▶ [Your task]: Go to the line below containing "right gripper right finger in this photograph." and print exactly from there through the line containing "The second of", both included. Print nothing else.

=== Source material ===

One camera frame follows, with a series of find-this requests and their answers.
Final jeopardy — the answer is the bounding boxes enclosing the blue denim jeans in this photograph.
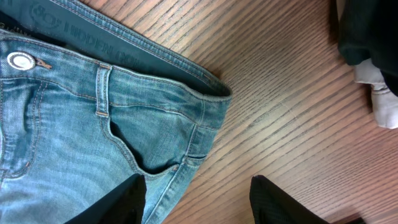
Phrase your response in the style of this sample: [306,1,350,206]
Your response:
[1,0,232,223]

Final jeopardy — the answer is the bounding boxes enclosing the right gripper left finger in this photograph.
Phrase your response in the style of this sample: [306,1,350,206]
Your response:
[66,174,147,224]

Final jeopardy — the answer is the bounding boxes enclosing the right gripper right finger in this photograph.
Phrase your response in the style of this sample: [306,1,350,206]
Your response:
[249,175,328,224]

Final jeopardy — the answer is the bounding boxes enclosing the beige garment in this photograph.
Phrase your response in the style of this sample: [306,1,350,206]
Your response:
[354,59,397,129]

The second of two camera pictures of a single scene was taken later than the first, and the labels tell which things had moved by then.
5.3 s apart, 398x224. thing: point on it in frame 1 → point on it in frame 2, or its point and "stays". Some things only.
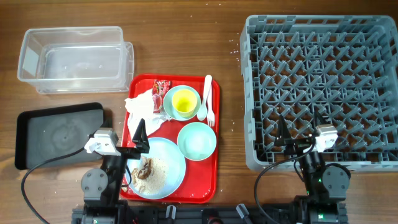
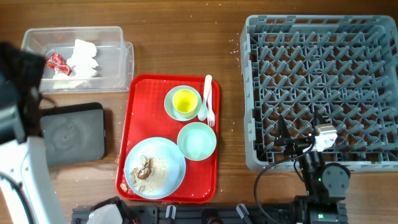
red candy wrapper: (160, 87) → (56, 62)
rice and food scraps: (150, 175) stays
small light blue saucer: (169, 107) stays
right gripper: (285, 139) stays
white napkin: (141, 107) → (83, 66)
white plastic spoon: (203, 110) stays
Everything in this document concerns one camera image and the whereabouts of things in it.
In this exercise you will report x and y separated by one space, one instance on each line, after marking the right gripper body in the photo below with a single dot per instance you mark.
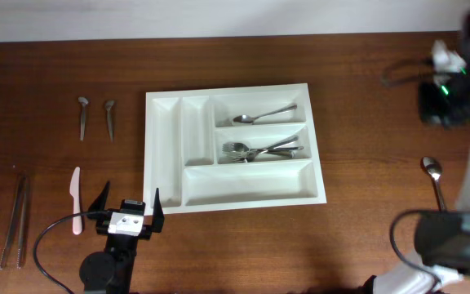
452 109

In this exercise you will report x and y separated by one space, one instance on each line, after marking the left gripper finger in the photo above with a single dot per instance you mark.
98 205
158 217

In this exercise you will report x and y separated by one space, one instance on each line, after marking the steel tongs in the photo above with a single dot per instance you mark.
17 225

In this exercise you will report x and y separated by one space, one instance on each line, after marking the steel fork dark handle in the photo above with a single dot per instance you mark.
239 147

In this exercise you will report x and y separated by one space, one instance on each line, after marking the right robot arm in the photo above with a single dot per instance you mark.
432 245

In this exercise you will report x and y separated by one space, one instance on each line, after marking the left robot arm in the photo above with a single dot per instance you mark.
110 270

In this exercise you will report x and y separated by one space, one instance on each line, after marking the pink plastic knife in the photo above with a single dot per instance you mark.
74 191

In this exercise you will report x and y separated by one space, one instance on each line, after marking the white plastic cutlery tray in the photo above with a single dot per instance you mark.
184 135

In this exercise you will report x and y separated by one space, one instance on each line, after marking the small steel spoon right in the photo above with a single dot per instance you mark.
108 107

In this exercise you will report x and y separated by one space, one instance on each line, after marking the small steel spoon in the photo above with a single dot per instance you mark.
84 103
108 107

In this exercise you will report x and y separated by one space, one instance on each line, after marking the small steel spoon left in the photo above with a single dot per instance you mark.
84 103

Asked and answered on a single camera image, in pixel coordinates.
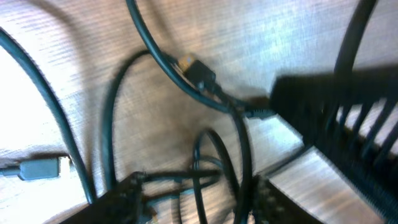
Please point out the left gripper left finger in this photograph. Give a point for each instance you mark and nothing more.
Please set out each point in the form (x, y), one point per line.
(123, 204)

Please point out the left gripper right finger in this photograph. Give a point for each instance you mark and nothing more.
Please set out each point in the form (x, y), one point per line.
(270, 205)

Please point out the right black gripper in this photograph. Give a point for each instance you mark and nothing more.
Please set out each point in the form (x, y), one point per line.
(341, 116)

===

▶ [Result of the task]:
Final jeopardy — the answer is the bounding boxes enclosing the right gripper right finger in this photograph.
Phrase your response in the style of this sample: [306,1,350,206]
Your response:
[249,175,328,224]

Final jeopardy — the answer is the bounding boxes enclosing the beige garment in this photograph.
Phrase your response in the style of this sample: [306,1,350,206]
Your response:
[354,59,397,129]

The second of two camera pictures of a single scene was taken later than the first, and the labels tell which things had moved by then.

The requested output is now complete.